Sometimes we have a hard time summoning humility in our lives but often life itself finds ways of humbling us.  Those times are fraught with ache and anguish, but they also can be our salvation if, in their wake, we are more modest about our invincibility and independence.  Thus, they can become times for opening heart, mind, and soul to the poured out Spirit of God.  

Heaven, as the Bible mostly talks about it, is our participation in God’s life and thus our lives take on an eternal dimension now because God is eternal.  Eternal life is not something outside of us conferred on us on some distant day if we somehow are judged to have lived “good enough” lives.  Eternal life is no more and no less than our participation in God’s life that God makes possible now by the pouring out of God’s Spirit.  “Spirit of the living God, fall afresh on us.  Melt us.  Mold us.  Fill us.  Use us. Spirit of the living God, fall afresh on us.”  Pentecost is the celebrations of the means by which we participate in God’s life and that is what the Bible calls heaven.  That is why we need not fear “…though the earth should change, though the mountains shake in the heart of the sea, though the waters roar and foam, though (even) the (financial) mountains tremble in their tumult” (Psalm 46:2-3, adapted).  When, through humility, we receive the poured out Spirit, God is in us and we are in God.  
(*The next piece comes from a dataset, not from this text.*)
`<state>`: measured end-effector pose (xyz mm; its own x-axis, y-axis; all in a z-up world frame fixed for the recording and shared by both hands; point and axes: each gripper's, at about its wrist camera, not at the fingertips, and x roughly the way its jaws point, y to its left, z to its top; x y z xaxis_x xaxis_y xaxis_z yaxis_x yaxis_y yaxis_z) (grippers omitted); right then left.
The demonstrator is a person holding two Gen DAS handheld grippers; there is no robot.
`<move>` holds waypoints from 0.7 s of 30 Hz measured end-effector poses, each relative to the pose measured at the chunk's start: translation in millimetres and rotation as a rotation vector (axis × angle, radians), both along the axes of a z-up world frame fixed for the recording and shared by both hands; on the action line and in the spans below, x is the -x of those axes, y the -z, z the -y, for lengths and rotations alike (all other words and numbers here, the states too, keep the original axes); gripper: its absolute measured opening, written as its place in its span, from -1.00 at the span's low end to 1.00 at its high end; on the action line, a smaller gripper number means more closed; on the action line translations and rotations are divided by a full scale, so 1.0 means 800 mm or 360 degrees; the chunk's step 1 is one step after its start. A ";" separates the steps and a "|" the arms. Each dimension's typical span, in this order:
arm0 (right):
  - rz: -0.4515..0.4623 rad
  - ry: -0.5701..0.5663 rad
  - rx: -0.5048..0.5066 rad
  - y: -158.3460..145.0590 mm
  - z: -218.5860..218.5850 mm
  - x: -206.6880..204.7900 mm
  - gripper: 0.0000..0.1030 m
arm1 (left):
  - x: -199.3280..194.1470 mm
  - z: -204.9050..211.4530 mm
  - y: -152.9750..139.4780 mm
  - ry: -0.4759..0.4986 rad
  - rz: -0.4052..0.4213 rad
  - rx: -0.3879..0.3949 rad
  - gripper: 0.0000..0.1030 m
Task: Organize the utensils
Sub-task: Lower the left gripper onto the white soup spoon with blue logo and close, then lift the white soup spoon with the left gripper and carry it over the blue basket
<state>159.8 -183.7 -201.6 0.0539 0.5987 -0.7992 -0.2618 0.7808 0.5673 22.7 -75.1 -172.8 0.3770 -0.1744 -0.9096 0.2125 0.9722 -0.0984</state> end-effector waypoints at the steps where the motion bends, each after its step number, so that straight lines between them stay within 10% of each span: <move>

One last thing:  The Spirit of God by filling persons builds community and communities.  What an extraordinary time it is to be alive.  We can continue to kill each other with our endless wars and in our arrogance wipe out other species and in our hubris despoil the earth.  And yet, on every continent, a revolution in and for human dignity is arising that is beginning to knit a sense of community among us as wide as the world and is renewing our ties to the earth.  I believe this new morning in the world is none other than the work of the Spirit being poured out on all flesh.  Bravado and braggadocio have had their day on the world’s stage and they have failed us.  Contemporary Parthians and Medes and Elamites – residents of Iran and Iraq and Afghanistan and China and Mexico and America and Pakistan and Cuba – all are beginning “in their own languages and ways” to open themselves to the healing hope of humility and thus are coming to embrace the Spirit of Life, the Spirit of God, by whatever name it is known to them.  

Poor in spirit/God’s poured out Spirit – that is the Pentecost combination that gives life…to you, to us, to the world.  

The Spirit of God still is being poured out on all flesh.  My pastoral counsel?  Receive it!